**TASK DESCRIPTION:** The number of lines holding "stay" is all you should give; count them in the records below.
DATA EXTRACTS: Begin
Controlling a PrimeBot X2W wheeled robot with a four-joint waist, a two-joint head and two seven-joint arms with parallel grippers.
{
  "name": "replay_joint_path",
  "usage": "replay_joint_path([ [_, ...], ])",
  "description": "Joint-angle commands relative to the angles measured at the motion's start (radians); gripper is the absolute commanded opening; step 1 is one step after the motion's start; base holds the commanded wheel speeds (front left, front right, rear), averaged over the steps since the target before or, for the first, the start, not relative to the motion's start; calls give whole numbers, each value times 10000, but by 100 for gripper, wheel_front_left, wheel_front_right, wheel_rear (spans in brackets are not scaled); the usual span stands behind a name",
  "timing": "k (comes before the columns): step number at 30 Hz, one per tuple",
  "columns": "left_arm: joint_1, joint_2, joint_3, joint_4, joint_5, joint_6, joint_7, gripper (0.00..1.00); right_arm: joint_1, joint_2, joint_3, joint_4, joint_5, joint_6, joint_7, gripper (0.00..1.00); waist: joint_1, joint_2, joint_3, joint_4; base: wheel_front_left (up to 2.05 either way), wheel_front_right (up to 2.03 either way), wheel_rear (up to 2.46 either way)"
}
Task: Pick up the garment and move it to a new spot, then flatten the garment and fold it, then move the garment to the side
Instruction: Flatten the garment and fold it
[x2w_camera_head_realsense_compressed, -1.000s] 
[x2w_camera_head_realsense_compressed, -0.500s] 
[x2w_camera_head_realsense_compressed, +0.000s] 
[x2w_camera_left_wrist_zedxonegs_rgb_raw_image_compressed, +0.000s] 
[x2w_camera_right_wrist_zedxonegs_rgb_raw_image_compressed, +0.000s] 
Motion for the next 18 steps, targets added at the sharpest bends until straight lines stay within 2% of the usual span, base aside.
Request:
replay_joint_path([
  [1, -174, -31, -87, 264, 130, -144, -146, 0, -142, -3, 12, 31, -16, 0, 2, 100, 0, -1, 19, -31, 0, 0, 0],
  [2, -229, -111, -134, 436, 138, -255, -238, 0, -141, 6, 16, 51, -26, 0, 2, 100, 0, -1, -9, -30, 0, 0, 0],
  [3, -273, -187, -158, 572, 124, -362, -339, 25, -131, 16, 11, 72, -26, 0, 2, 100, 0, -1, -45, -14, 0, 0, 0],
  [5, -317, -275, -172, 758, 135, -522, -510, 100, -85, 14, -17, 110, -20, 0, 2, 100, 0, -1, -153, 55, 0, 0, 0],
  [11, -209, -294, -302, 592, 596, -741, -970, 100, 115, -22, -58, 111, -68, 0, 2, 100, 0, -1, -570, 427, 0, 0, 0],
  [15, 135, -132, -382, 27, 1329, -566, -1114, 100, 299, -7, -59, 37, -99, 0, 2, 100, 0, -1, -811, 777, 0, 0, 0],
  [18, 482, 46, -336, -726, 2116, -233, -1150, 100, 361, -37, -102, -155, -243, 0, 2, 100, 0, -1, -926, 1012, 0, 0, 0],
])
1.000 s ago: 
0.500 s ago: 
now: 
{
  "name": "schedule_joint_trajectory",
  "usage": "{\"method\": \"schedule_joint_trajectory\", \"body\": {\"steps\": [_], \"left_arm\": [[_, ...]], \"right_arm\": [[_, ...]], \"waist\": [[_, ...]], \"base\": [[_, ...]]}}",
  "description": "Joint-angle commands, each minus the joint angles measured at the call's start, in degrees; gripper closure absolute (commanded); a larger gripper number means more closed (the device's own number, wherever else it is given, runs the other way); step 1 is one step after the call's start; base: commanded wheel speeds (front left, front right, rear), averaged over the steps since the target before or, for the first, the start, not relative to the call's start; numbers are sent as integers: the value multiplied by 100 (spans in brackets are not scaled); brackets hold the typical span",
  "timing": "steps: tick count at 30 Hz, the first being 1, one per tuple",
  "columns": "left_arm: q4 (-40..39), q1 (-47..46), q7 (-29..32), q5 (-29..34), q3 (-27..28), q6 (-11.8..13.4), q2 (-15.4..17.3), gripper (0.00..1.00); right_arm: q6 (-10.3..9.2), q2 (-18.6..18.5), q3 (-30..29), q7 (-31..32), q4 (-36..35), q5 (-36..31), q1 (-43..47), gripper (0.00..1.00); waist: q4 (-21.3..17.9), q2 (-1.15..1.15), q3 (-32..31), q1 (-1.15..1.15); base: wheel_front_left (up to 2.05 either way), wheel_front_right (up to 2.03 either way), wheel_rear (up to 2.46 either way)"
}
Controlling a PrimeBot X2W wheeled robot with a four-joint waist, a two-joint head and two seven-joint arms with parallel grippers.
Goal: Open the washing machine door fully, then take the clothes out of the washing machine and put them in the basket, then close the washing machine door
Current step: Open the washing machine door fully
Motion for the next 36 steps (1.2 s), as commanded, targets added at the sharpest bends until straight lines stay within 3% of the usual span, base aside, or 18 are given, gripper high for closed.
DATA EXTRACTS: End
**ANSWER TO THIS EXERCISE:** 2